BARBARAELLEN PHOTO | Puppies saved from Grand Bahama will soon be available for adoption at Kent Animal Shelter.
There’s nothing cuter than a yard full of puppies. And when they’re puppies saved from a dismal future, their big eyes and wagging tails seem even sweeter.
Kent Animal Shelter in Calverton is taking part in ‘Operation Puppy Lift,’ a program started by the Humane Society of Grand Bahama.
The northernmost island of the Bahamas, Grand Bahama has population issues with stray dogs and only one animal shelter to deal with the problem. Around 1,200 animals are taken in per year at the shelter, Kent executive director Pam Green said. Overcrowding leads to a high euthanasia rate.
To help save the puppies, HSGB started “Operation Puppy Lift,” in which the organization joins together with no-kill shelters in the U.S. to take in the needy pups. Kent welcomed 15 new puppies Wednesday who were flown in from the tropics.
The strays traveled on a private charter from Grand Bahama to Florida, and then went on a commercial airplane to JFK airport in New York where the shelter workers picked them up. HSGB paid for the transportation through its own funding and the puppies are solely in the shelter’s care now.
Kent became involved in the program when office manager Linda MacDonald reached out to a friend who worked with HSGB. Ms. Green said she plans on making this an ongoing partnership.

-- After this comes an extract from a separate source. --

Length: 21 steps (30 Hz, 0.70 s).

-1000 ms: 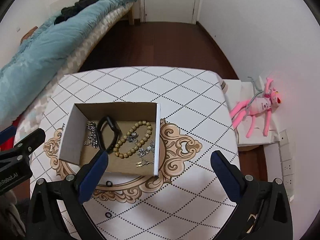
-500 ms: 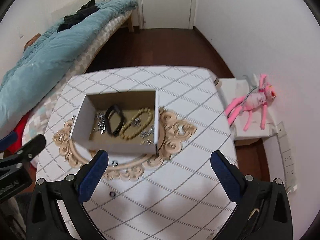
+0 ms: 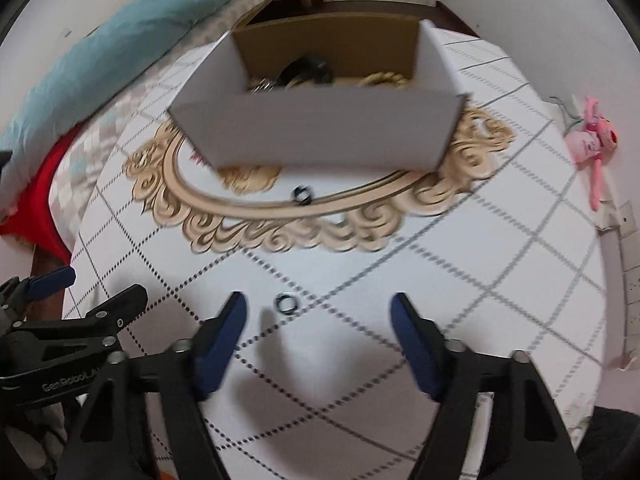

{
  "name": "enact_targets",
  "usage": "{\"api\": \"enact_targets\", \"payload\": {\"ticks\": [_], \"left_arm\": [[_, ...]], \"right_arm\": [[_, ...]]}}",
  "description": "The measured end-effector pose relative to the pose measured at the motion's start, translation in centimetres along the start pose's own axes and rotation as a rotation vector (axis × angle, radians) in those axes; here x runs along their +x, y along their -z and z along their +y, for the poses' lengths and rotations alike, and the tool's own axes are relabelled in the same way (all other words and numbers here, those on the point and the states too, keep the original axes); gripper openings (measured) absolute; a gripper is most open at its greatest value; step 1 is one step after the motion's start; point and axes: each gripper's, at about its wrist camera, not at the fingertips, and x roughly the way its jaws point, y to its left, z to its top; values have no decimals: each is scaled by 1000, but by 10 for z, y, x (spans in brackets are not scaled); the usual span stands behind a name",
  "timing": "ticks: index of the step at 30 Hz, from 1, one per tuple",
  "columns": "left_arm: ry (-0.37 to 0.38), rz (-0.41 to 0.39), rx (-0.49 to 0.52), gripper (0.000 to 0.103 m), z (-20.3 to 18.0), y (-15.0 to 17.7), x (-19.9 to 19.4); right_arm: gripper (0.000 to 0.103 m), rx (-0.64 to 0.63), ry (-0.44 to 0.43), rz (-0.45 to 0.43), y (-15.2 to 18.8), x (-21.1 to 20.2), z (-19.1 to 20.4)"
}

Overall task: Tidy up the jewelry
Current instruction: 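Pinch a small black rubber ring with the right tool while the left tool pinches another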

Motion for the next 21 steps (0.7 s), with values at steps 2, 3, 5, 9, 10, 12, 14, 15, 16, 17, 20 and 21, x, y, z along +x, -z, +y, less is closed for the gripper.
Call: {"api": "enact_targets", "payload": {"ticks": [2, 3, 5, 9, 10, 12, 14, 15, 16, 17, 20, 21], "left_arm": [[-1, 4, -5, 103, 3, 2, 2], [-2, 8, -7, 103, 4, 3, 3], [-6, 12, -9, 103, 6, 4, 4], [3, 7, -6, 103, -2, 4, 0], [8, 3, -4, 103, -5, 3, -2], [34, -16, 4, 103, -19, -1, -8], [73, -32, 1, 102, -33, -8, -12], [96, -43, 1, 102, -41, -12, -14], [113, -55, 2, 102, -50, -16, -15], [131, -64, 7, 102, -61, -21, -16], [154, -91, 33, 96, -92, -31, -15], [150, -96, 38, 89, -97, -34, -15]], "right_arm": [[56, -35, 19, -30, 2, 1, 8], [50, -48, 30, -38, 3, 1, 11], [31, -77, 55, -57, 4, 0, 16], [13, -57, 25, -68, 7, -3, 8], [13, -35, 16, -72, 6, -6, 0], [13, 16, -2, -91, 3, -13, -16], [13, 71, -4, -110, -2, -22, -34], [13, 98, -1, -121, -5, -25, -44], [13, 121, 9, -130, -8, -28, -54], [13, 140, 17, -135, -10, -29, -62], [13, 200, 38, -130, -16, -27, -88], [13, 211, 42, -127, -17, -26, -94]]}}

“It’s such a shame that these little guys are being put to sleep without a chance,” she said as small puppies on leashes ran around her legs. “It’s just a different culture there when dealing with the dogs.”
The dogs are called “potcake puppies,” a local name used to describe the native mixed breeds on the island.
“They’re a mixed breed and look a little collie-ish … they have longer snouts,” Ms. Green said when describing their appearance.
The adorable puppies are all less than a year old, the youngest being four months, and shelter staff members said the dogs will stay a small to medium size into adulthood.
After being checked by a veterinarian, vaccinated and spayed or neutered, the puppies will be put up for adoption. The shelter is hopeful the process will be complete by the end of the week.
Kelly Cross, a staff member at the shelter, said that although she limits one dog for herself, it is difficult not to get attached to the new ones when they arrive.
One pup from Grand Bahama is already stealing her heart.
“I think this one is my favorite so far,” she said of a tiny white puppy with light brown spots. “You get very attached — I mean just look at them. But it’s rewarding to see a great family come in and fall in love. It’s sad to see them go, but it’s a good kind of sad.”
The shelter is also picking up four more puppies on Saturday who hail from Turks and Caicos, islands with a similar dog problem.
Those interested in adopting one of the new puppies can visit the shelter’s website www.kentanimalshelter.com. Pictures of the new pups should be online in a few days, and applications are available on the website.